Gerrit, he was a troll..... turns up on many other forums under the same name with equally ridiculous posts from wanting to be a mobile mechanic and his girlfriend wants to be a hairdresser, to he runs a bmw breaker business .... he got off light imo


----------



## gerrit (Jul 15, 2008)

Hey, at least the guy takes initiative in times of economical crisis, and he seems to adapt to very different types of professions easily


----------



## nigele2 (Dec 25, 2009)

dunmovin said:


> Gerrit, he was a troll..... turns up on many other forums under the same name with equally ridiculous posts from wanting to be a mobile mechanic and his girlfriend wants to be a hairdresser, to he runs a bmw breaker business .... he got off light imo


I don't get the 'he got off light'? He loved the experience and the fact he was the centre of attention. If he is a known troll then just delete him. By pampering to his wants surely you leave yourself open to further abuse.


----------



## Guest (May 26, 2010)

Trolls are fun though and provoke interesting debate


----------



## Pesky Wesky (May 10, 2009)

nigele2 said:


> I don't get the 'he got off light'? He loved the experience and the fact he was the centre of attention. If he is a known troll then just delete him. By pampering to his wants surely you leave yourself open to further abuse.


Totally agree. He got everything he wanted out of that thread. I hate to see valued members of a forum get dragged into discussing outragous things in the guise of being open minded. I'd much rather somebody flagged the post as troll orientated right from the start. As for it being fun, personally, I don't find troll humour very interesting.
On the other hand, if you don't like what's being discussed then you don't have to read it or post. However, I do think it all reflects on the forum as a whole in the end. The quality of the posts and the subjects treated are what a forum _*is*_ after all.
Lastly illegal issues shouldn't be covered in this forum, and I don't think they are, but they sometimes come up. I think protitution is legal in Spain?? What's not legal is forcing people into it and where you do it is restricted I think.


----------



## jojo (Sep 20, 2007)

Ooooh the power!!! I'm gonna close it simply because its run its course and theres no more to be said!

Jo xxx


----------



## gus-lopez (Jan 4, 2010)

The idea of being the 15th man in a row who had sex with that girl on the same day, is an extreme turn off.  :lol: Oh Gerrit, that's a classic. :clap2:


----------



## gerrit (Jul 15, 2008)

Seriously, would you fancy that?! Even if you wear protection, the idea is just gross. I prefer to reserve sex to be practised with feelings of love involved, and in the arms of a girl I love.

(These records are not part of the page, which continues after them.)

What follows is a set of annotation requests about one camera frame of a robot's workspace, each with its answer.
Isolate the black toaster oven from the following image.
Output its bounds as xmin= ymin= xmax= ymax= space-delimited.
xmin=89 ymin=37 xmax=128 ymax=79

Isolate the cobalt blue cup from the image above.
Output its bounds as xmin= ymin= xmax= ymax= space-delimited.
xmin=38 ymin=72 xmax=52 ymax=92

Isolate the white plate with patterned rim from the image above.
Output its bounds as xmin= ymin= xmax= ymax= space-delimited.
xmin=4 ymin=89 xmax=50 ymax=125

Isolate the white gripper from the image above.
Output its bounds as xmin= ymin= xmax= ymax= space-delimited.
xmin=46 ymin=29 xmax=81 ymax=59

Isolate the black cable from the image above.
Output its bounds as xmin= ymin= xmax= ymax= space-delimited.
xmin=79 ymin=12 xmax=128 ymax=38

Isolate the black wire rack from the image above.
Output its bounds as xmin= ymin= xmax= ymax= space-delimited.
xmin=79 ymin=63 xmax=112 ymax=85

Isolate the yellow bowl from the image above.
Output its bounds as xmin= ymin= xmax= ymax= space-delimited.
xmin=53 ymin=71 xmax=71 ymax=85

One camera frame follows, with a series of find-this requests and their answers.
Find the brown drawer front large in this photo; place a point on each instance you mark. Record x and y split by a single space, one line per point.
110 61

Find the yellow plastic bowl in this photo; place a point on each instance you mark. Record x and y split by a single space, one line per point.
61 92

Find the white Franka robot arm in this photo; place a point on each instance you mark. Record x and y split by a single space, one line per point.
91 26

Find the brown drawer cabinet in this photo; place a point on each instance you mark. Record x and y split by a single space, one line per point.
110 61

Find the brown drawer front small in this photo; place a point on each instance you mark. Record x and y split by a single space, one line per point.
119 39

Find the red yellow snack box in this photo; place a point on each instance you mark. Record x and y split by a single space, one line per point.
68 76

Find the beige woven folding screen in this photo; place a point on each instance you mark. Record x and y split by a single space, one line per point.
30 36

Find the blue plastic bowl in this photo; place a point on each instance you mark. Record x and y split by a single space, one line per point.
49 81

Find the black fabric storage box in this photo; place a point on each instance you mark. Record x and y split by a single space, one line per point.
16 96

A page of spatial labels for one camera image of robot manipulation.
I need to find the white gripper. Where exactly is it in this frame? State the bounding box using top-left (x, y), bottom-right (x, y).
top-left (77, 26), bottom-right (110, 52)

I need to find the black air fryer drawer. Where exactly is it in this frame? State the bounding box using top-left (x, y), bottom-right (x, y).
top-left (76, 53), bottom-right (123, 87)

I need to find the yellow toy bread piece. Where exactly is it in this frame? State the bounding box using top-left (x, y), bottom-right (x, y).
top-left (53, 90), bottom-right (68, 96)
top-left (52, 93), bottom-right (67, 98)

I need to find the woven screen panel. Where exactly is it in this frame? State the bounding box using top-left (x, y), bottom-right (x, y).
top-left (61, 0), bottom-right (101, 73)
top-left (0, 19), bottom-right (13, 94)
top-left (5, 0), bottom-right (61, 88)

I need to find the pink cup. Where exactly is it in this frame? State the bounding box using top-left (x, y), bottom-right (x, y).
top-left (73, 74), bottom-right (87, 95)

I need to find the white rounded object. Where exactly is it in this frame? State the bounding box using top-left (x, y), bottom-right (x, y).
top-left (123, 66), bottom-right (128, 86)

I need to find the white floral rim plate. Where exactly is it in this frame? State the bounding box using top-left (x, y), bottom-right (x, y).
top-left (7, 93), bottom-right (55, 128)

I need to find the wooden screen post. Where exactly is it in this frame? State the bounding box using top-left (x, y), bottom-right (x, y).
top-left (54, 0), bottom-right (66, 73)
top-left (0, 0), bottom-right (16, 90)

Call me old-fashioned in this one, I'd rather say I'm romantic 

I do think, even when closed, the topic should stay on the forum because I think it's wrong to apply censorship on subjects such as prostitution which unfortunately is a problem in many countries. Same with debates on for example the death penalty, drugs, ... Not very pleasant subjects, but we're all adults that should be capable of debating such issues, not?


----------



## nigele2 (Dec 25, 2009)

gerrit said:


> Not very pleasant subjects, but we're all adults that should be capable of debating such issues, not?


Was that a debate? 

also I think there is a little too much focus on 'paid for sex' and avoidance of the problems of 'corruption and drugs'. The OP referred to paying a tax to the mafia. Does anyone think these people are nice simply offering public services to the masses and being a bit naughty by not paying tax?


----------



## jojo (Sep 20, 2007)

Well my thoughts are probably controversial, but I think the whole prostitution thing should be legalised and cleaned up completely. Take away the illegality of it all and the sleaze and degradation that goes with it and you then have a proper business that pays it dues to the right people, doesnt get involved in the sex slave industry thing, and would be monitored and kept clean by the authorities

Jo xxx


----------



## owdoggy (Jul 23, 2008)

jojo said:


> Well my thoughts are probably controversial, but I think the whole prostitution thing should be legalised and cleaned up completely. Take away the illegality of it all and the sleaze and degradation that goes with it and you then have a proper business that pays it dues to the right people, doesnt get involved in the sex slave industry thing, and would be monitored and kept clean by the authorities
> 
> Jo xxx


Aye, seconded...... and tax would have to be paid of course....... you would have thought the various governments would have sussed that one out by now eh



Doggy


----------



## Jewel003 (May 24, 2010)

Jo,

I totally agree with you, legalizing it all would make it far less attractive for the ones wanting to abuse the girls/women/clients etc...
Yep,




jojo said:


> Well my thoughts are probably controversial, but I think the whole prostitution thing should be legalised and cleaned up completely. Take away the illegality of it all and the sleaze and degradation that goes with it and you then have a proper business that pays it dues to the right people, doesnt get involved in the sex slave industry thing, and would be monitored and kept clean by the authorities
> 
> Jo xxx


----------



## JBODEN (Jul 10, 2009)

owdoggy said:


> Aye, seconded...... and tax would have to be paid of course....... you would have thought the various governments would have sussed that one out by now eh Doggy


In Greece prostitution is illegal but it didn't stop the Greek Government adding an estimated turnover from the business to their GDP just to keep within certain EU ratios.:confused2:


----------



## dunmovin (Dec 19, 2008)

JBODEN said:


> In Greece prostitution is illegal but it didn't stop the Greek Government adding an estimated turnover from the business to their GDP just to keep within certain EU ratios.:confused2:


It didn't stop their economy descending into the brown stuff.....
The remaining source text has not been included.